■ Problem requirements ■
The records that follow are to be given again exactly, with their pictures omitted.

■ Extracted material ■
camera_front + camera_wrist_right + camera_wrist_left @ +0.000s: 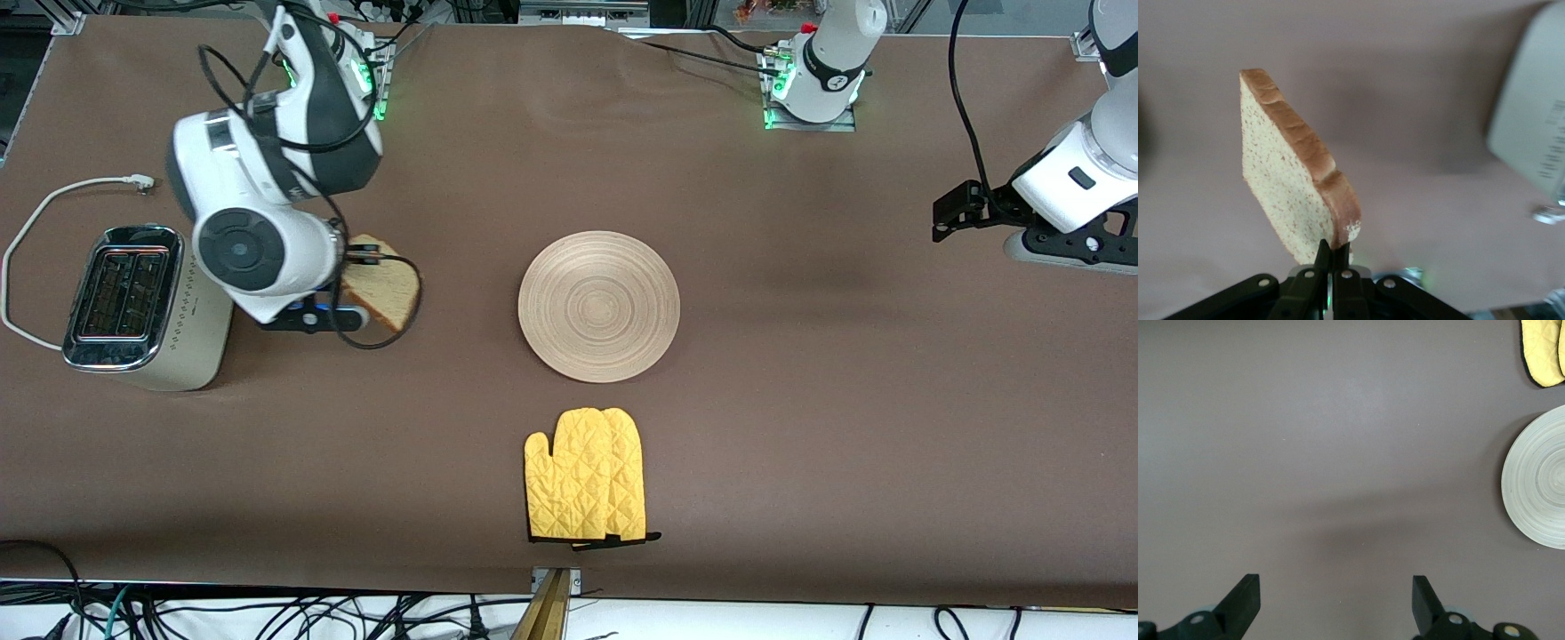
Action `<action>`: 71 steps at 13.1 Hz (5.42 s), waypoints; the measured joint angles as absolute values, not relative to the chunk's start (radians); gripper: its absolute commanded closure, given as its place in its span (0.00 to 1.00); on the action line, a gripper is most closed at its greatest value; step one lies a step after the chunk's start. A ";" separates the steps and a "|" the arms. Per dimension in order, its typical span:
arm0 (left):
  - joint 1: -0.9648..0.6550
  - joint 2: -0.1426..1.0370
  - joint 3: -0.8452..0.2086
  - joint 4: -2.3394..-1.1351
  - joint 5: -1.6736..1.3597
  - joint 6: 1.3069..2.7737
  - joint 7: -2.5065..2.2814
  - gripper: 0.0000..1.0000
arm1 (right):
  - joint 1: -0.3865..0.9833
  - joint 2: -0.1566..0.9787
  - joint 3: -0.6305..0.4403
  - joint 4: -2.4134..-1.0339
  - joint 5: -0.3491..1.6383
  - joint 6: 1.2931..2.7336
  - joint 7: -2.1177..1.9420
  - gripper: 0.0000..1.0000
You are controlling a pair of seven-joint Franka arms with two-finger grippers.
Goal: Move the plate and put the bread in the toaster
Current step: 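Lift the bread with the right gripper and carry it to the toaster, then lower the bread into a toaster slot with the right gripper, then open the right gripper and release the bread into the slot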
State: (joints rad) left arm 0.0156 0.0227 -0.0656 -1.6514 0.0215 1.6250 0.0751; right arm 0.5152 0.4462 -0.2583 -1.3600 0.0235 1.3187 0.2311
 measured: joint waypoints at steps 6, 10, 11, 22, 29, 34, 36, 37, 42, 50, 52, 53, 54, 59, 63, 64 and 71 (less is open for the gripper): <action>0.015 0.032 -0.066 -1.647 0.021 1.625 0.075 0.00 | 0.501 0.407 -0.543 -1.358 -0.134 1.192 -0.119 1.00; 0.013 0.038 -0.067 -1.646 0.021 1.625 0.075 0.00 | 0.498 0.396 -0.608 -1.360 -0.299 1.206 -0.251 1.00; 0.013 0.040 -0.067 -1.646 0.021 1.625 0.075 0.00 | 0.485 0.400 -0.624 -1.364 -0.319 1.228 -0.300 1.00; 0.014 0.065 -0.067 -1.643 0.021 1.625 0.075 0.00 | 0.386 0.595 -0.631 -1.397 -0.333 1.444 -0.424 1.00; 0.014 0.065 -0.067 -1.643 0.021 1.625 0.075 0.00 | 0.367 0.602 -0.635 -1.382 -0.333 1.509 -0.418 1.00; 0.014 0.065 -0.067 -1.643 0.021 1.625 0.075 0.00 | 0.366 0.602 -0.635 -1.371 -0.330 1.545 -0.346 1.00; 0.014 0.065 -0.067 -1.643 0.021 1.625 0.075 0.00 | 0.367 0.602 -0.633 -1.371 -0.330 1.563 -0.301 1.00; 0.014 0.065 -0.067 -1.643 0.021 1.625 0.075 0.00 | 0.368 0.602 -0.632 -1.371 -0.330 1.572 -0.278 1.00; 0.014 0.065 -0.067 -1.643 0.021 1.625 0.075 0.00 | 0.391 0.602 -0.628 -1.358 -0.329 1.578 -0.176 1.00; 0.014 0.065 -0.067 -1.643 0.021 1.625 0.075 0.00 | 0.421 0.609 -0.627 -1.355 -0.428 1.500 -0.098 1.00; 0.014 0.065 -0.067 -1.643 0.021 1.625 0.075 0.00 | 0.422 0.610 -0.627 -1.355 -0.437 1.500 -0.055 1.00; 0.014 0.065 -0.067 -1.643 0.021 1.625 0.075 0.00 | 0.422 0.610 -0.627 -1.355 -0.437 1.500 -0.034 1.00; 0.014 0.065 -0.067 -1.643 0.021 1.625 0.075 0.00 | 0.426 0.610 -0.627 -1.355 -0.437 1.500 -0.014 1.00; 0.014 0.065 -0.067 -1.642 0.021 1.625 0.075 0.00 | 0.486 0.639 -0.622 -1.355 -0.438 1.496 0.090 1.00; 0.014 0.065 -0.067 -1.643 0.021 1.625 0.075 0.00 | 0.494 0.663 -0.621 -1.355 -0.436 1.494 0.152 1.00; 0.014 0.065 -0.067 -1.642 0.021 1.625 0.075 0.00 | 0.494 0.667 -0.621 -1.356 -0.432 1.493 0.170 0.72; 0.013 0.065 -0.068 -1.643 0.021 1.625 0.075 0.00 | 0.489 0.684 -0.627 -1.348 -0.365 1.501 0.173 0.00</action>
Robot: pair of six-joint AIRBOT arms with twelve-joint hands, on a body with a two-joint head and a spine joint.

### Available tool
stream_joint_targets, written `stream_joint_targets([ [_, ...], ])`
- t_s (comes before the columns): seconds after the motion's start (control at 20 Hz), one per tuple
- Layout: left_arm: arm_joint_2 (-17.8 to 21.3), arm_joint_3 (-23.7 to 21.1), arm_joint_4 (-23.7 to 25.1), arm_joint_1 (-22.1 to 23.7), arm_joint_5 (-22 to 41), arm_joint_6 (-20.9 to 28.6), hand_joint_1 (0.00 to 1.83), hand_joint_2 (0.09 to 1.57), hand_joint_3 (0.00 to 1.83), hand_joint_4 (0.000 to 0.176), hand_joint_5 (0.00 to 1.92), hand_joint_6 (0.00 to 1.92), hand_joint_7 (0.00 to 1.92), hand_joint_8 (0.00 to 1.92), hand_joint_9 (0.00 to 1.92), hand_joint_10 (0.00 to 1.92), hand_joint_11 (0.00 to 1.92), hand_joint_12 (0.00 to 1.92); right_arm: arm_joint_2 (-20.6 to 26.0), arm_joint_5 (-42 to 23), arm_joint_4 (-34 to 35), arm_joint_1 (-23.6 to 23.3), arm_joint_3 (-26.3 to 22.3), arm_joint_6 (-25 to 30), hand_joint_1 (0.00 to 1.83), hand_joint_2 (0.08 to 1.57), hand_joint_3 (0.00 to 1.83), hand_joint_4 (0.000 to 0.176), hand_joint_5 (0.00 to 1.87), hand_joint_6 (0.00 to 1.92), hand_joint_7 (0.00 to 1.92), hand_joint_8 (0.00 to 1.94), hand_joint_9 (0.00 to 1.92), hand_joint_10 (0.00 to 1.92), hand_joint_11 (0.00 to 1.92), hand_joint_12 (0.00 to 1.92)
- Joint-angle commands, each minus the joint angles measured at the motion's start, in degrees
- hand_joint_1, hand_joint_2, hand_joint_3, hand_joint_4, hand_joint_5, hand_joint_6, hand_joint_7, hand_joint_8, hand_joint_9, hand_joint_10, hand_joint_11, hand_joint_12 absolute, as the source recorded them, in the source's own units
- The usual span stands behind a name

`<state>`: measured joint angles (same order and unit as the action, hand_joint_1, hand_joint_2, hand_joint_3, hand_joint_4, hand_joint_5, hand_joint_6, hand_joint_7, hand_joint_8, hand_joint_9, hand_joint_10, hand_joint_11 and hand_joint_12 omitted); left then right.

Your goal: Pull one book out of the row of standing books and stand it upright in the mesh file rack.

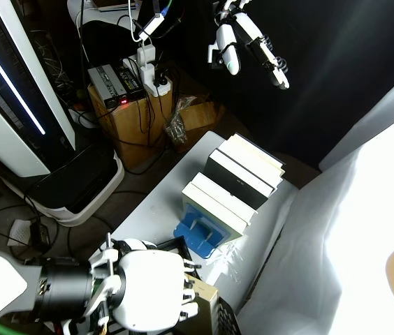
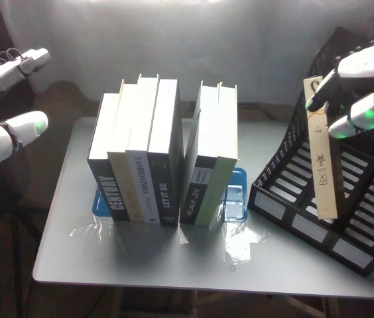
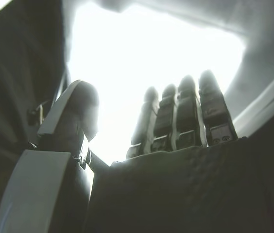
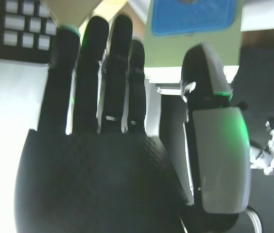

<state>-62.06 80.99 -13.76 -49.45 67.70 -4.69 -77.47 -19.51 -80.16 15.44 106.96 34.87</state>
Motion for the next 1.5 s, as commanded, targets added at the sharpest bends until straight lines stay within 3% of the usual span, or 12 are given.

■ Output of the exercise ■
camera_front + camera_wrist_right + camera_wrist_left @ +0.000s: 
Action `<action>`: 71 steps at 13.1 Hz (5.42 s), waypoints; the measured joint angles as absolute values, not relative to the chunk's start (radians); gripper: its absolute commanded closure, given as its place in its span (0.00 to 1.00); on the action line, a gripper is most closed at its greatest value; step one lies a step after the chunk's start. A ";" separates the steps and a "|" the arms. Per dimension in order, its typical span:
arm0 (left):
  - joint 1: -0.9648..0.6550
  - joint 2: -0.1426..1.0370
  - joint 3: -0.8452..0.2086
  - joint 4: -2.3394..-1.1351
  - joint 5: -1.6736..1.3597
  - joint 6: 1.3069..2.7737
  - joint 7: -2.5065..2.2814
  - gripper: 0.0000..1.0000
arm1 (right):
  - joint 1: -0.3865..0.9833
  - joint 2: -0.1566..0.9787
  - joint 3: -0.6305..0.4403
  - joint 4: -2.4134..-1.0339
  - joint 5: -0.3491..1.6383
  - joint 6: 1.2931..2.7336
  - joint 7: -2.1177..1.9420
  - gripper: 0.0000..1.0000
You are controlling a pair of seven-joint Franka arms with two-finger grippers.
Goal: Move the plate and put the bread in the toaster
Current step: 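Lift the bread with the right gripper and carry it to the toaster, then lower the bread into a toaster slot with the right gripper, then open the right gripper and release the bread into the slot
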State: (joints rad) left arm 0.0156 0.0227 -0.0656 -1.6514 0.0215 1.6250 0.0751; right arm 0.5152 0.4462 -0.2583 -1.3600 0.0235 1.3187 0.2311
 measured: joint waypoints at steps 6, 10, 11, 22, 29, 34, 36, 37, 42, 50, 52, 53, 54, 59, 63, 64 and 71 (less is open for the gripper): <action>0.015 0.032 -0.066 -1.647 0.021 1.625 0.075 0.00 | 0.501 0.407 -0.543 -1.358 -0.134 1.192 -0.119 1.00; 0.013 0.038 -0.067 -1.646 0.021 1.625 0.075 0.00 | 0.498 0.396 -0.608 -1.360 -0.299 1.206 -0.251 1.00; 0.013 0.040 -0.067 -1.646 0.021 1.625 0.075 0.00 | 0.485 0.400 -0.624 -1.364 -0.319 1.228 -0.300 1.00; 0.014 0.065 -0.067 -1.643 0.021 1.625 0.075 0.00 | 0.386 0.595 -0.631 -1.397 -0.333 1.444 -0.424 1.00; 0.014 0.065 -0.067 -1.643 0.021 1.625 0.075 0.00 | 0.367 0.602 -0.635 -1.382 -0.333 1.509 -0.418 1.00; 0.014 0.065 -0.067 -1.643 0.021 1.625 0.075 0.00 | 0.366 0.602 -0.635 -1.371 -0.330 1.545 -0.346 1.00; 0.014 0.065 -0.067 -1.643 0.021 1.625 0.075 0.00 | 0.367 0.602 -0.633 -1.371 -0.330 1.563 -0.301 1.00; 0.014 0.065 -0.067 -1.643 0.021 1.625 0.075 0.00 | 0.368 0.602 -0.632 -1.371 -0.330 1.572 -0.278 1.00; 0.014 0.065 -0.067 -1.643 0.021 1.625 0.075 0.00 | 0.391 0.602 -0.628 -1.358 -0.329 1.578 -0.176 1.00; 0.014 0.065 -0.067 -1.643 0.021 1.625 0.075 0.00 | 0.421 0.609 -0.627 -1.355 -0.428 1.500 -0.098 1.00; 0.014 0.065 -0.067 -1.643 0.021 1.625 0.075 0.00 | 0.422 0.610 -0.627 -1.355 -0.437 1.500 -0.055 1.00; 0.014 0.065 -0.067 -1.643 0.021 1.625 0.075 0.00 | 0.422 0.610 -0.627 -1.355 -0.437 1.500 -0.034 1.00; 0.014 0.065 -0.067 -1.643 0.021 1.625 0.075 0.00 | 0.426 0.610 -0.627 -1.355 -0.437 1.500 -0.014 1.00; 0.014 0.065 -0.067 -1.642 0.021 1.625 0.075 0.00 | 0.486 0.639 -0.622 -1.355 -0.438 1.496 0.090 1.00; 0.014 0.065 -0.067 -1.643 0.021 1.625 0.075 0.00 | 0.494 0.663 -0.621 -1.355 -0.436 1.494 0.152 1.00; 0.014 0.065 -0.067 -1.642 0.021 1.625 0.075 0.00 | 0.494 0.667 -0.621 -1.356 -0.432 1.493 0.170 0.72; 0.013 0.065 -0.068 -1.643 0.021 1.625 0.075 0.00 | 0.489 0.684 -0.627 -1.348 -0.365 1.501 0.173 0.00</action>
Robot: pair of six-joint AIRBOT arms with twelve-joint hands, on a body with a two-joint head and a spine joint.

### Available tool
stream_joint_targets, written `stream_joint_targets([ [_, ...], ])`
- t_s (comes before the columns): seconds after the motion's start (control at 20 Hz), one per tuple
- Layout: left_arm: arm_joint_2 (-17.8 to 21.3), arm_joint_3 (-23.7 to 21.1), arm_joint_4 (-23.7 to 25.1), arm_joint_1 (-22.1 to 23.7), arm_joint_5 (-22 to 41), arm_joint_6 (-20.9 to 28.6), hand_joint_1 (0.00 to 1.83), hand_joint_2 (0.09 to 1.57), hand_joint_3 (0.00 to 1.83), hand_joint_4 (0.000 to 0.176), hand_joint_5 (0.00 to 1.92), hand_joint_6 (0.00 to 1.92), hand_joint_7 (0.00 to 1.92), hand_joint_8 (0.00 to 1.92), hand_joint_9 (0.00 to 1.92), hand_joint_10 (0.00 to 1.92), hand_joint_11 (0.00 to 1.92), hand_joint_12 (0.00 to 1.92); right_arm: arm_joint_2 (-20.6 to 26.0), arm_joint_5 (-42 to 23), arm_joint_4 (-34 to 35), arm_joint_1 (-23.6 to 23.3), arm_joint_3 (-26.3 to 22.3), arm_joint_6 (-25 to 30), hand_joint_1 (0.00 to 1.83), hand_joint_2 (0.08 to 1.57), hand_joint_3 (0.00 to 1.83), hand_joint_4 (0.000 to 0.176), hand_joint_5 (0.00 to 1.87), hand_joint_6 (0.00 to 1.92), hand_joint_7 (0.00 to 1.92), hand_joint_8 (0.00 to 1.94), hand_joint_9 (0.00 to 1.92), hand_joint_10 (0.00 to 1.92), hand_joint_11 (0.00 to 1.92), hand_joint_12 (0.00 to 1.92)
- Joint-angle commands, each minus the joint angles measured at the motion's start, in degrees
- hand_joint_1, hand_joint_2, hand_joint_3, hand_joint_4, hand_joint_5, hand_joint_6, hand_joint_7, hand_joint_8, hand_joint_9, hand_joint_10, hand_joint_11, hand_joint_12 absolute, as the source recorded them, in the source's own units
- The usual span stands behind a name

`<state>`: measured joint angles (same order and unit as the action, hand_joint_1, hand_joint_2, hand_joint_3, hand_joint_4, hand_joint_5, hand_joint_6, hand_joint_7, hand_joint_8, hand_joint_9, hand_joint_10, hand_joint_11 and hand_joint_12 omitted); left then right.

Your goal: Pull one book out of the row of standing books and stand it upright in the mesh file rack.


<state>-62.06 80.99 -13.76 -49.45 67.70 -4.69 -77.47 -19.51 -80.16 15.44 106.96 34.87</state>
Motion for the next 1.5 s, as commanded, targets added at the sharpest bends until straight lines stay within 3% of the usual span, or 12 are given.

Besides the given answer, there is nothing more to add.